◆ **PROBLEM DESCRIPTION**: The output should be every line below that includes the word "scene".

◆ **RECORD EXCERPTS**:
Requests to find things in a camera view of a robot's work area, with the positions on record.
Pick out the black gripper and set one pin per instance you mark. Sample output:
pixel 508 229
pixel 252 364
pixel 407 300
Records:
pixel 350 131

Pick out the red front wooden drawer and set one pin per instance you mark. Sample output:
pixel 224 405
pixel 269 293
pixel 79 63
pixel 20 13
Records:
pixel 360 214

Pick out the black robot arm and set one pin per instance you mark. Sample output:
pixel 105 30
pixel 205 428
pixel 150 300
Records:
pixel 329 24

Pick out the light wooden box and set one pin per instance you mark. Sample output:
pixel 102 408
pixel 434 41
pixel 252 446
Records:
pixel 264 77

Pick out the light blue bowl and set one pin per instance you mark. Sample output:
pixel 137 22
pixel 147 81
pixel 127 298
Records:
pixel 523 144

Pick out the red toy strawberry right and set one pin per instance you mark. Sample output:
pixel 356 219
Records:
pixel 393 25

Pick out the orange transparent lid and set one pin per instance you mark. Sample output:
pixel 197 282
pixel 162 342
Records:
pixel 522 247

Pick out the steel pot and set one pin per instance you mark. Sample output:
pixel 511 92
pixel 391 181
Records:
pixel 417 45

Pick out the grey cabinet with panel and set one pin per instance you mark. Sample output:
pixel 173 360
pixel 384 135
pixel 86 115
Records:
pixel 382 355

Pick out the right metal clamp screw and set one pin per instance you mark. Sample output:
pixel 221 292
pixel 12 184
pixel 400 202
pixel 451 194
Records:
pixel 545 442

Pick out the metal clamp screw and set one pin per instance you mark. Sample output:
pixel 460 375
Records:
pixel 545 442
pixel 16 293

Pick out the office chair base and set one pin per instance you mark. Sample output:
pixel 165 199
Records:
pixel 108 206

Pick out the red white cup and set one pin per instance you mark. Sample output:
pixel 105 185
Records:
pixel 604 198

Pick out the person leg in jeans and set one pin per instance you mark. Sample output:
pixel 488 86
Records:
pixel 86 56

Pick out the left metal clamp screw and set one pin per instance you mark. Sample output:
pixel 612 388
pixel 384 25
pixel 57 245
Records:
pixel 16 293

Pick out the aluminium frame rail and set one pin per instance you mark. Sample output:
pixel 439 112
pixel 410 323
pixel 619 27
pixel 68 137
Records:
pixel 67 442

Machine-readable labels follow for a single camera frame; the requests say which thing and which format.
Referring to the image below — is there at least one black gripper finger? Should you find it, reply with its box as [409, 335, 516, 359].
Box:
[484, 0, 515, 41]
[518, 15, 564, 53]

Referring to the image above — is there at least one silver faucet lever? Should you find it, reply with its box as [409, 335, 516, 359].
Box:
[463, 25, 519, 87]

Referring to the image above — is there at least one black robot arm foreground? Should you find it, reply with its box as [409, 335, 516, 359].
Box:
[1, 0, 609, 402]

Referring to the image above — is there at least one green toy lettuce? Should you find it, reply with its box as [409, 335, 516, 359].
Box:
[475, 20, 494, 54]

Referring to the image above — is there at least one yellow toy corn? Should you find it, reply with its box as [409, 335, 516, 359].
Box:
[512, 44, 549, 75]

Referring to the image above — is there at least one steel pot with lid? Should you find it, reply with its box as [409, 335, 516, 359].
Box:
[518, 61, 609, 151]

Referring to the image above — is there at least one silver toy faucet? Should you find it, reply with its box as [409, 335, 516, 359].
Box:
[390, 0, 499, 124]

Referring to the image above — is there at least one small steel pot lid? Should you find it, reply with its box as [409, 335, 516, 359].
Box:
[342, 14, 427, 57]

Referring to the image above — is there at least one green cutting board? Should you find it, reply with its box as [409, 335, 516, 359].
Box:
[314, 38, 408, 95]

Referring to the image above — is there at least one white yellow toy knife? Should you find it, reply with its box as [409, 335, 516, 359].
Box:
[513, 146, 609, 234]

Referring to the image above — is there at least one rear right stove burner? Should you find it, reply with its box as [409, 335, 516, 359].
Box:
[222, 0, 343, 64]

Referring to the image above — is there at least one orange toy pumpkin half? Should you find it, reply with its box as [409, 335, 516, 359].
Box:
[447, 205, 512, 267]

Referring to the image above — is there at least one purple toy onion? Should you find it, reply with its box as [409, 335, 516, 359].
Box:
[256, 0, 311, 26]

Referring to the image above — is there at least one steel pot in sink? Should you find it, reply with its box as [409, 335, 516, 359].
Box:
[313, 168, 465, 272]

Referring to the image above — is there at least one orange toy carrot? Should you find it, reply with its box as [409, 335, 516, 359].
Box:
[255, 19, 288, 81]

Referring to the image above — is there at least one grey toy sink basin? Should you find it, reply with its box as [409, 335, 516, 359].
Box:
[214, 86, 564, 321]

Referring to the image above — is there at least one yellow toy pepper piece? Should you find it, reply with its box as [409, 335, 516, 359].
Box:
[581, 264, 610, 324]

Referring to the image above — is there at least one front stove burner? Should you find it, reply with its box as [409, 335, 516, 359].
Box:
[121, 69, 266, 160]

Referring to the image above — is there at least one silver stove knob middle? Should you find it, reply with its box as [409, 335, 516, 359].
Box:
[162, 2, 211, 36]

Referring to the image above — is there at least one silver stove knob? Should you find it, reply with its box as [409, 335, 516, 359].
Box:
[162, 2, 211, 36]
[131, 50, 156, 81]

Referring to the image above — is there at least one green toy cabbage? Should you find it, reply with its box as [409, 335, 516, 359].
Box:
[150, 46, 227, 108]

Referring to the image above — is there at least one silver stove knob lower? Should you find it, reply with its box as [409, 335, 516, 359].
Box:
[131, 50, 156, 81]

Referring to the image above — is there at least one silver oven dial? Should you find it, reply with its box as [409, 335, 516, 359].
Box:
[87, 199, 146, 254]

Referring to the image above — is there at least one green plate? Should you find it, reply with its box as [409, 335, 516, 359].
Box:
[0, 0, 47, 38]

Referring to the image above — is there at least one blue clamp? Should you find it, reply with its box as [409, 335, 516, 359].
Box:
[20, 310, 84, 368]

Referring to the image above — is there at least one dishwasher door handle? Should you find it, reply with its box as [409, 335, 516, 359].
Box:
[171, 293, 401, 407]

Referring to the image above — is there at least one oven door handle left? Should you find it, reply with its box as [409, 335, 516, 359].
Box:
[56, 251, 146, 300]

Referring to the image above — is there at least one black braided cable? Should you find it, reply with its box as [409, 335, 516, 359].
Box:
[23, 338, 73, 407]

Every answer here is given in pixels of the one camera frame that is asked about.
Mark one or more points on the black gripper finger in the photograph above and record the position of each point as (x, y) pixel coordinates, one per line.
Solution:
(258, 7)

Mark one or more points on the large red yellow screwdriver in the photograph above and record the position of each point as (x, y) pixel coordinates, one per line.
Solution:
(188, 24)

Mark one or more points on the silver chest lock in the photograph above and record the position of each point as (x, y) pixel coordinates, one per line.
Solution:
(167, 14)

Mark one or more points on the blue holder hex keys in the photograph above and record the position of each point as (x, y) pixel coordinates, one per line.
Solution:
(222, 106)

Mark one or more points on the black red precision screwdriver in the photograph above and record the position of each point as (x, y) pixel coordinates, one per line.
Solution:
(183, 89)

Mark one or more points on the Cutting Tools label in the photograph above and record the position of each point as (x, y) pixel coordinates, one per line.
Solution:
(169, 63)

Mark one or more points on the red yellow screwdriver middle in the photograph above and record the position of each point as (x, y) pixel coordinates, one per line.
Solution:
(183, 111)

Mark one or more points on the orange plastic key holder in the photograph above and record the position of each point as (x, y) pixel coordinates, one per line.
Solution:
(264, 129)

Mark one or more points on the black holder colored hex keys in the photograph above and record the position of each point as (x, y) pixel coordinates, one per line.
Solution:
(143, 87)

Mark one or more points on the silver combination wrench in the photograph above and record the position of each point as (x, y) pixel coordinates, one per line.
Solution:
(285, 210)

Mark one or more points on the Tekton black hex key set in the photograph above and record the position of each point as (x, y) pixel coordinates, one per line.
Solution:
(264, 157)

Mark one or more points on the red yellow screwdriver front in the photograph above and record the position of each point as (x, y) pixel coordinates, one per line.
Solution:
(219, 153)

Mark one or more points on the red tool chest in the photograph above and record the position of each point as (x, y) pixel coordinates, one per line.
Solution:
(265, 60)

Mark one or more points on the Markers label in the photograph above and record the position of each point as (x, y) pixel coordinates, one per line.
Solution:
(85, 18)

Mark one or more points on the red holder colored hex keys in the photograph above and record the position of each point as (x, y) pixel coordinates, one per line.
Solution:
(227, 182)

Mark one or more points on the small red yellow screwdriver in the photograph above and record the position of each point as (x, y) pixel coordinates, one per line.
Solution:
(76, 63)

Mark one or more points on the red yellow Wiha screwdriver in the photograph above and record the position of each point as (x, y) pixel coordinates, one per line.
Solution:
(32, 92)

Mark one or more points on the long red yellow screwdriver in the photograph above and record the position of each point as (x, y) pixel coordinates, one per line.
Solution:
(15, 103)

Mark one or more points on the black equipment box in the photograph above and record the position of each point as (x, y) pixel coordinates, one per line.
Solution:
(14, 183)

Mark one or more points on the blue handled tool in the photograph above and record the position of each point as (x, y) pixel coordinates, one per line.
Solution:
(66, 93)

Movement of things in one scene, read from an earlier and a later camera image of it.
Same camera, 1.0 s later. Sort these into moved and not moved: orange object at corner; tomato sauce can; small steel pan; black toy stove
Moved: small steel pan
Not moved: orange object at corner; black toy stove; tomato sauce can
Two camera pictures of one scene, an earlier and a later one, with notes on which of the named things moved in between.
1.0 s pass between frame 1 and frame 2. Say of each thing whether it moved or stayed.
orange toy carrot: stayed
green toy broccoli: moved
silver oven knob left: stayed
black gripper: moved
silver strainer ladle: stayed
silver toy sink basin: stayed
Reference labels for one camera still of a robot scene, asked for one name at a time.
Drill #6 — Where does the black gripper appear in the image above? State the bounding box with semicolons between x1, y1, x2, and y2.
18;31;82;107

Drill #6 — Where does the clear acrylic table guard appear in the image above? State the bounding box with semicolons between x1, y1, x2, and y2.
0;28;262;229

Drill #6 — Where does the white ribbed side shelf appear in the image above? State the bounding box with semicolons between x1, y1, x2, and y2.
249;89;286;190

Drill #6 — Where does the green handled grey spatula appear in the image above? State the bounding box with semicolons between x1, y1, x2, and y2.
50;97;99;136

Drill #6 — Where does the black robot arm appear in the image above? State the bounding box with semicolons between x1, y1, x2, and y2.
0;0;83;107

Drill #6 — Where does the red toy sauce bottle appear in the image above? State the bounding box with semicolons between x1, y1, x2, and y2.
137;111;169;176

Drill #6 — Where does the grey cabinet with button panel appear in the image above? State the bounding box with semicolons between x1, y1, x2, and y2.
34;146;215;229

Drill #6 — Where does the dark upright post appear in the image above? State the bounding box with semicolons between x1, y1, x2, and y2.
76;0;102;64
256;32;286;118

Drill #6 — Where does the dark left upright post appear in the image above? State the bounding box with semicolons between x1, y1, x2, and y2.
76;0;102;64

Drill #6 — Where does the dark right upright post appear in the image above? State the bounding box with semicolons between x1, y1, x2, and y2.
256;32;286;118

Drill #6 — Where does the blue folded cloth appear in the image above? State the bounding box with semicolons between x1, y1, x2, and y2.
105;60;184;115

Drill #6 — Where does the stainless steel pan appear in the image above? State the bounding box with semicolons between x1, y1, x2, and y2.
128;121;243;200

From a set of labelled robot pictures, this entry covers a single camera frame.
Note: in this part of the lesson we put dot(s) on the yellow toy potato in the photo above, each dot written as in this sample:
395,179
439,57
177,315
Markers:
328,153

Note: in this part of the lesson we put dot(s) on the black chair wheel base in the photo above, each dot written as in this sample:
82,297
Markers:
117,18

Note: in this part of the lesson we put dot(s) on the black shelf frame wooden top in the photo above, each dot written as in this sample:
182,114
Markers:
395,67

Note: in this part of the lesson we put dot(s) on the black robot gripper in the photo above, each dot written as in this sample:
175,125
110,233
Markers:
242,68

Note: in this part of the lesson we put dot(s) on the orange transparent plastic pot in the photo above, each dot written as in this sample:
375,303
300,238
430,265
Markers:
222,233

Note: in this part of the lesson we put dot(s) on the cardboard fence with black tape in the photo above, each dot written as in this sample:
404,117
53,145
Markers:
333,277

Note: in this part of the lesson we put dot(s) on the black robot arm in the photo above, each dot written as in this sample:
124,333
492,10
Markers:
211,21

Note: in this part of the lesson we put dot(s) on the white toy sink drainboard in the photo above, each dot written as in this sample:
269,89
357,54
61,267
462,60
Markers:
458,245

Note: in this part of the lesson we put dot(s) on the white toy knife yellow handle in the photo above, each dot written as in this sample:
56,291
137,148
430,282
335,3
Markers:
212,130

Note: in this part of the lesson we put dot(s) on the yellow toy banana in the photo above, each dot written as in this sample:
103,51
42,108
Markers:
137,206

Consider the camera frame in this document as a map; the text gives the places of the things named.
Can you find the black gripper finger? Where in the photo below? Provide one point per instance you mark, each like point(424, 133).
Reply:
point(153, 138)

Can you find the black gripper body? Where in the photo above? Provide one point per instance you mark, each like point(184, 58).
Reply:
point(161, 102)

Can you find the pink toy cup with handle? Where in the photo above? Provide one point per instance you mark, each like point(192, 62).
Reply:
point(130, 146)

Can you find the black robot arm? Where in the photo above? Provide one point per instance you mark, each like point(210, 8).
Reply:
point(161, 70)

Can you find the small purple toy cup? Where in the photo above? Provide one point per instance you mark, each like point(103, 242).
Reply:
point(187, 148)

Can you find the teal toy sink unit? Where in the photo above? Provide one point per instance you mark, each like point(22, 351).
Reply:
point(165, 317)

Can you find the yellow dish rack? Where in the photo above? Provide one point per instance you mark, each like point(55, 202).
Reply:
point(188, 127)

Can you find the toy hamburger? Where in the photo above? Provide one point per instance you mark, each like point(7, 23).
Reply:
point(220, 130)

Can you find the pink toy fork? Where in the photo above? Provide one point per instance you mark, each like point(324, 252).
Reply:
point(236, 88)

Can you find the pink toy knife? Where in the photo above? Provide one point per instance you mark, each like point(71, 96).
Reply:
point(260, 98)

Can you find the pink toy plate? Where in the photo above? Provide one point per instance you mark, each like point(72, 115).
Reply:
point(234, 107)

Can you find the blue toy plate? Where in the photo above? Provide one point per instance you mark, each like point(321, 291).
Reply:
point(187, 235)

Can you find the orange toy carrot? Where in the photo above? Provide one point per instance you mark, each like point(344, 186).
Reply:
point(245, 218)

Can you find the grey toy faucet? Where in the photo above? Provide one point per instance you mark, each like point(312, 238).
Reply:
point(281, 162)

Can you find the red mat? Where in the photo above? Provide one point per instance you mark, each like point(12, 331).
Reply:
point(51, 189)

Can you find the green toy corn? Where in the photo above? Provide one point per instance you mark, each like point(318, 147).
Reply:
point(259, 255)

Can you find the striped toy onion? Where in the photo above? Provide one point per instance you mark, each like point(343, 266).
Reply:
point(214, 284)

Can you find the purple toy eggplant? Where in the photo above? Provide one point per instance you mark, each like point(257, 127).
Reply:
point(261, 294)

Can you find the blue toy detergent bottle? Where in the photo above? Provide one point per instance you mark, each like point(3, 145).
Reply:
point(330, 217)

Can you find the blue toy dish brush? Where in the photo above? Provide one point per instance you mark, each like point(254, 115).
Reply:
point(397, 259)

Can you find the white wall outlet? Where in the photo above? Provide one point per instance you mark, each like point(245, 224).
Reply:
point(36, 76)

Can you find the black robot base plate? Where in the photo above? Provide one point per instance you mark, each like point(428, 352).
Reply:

◆ **RESULT OF THIS EXERCISE**:
Movement of things in one scene, read from an earlier and a later camera image of it.
Two camera pictures of one scene, an earlier and a later one, with notes on which of the named things moved in between.
Reference labels for one camera still of a robot scene, asked for one name at a time.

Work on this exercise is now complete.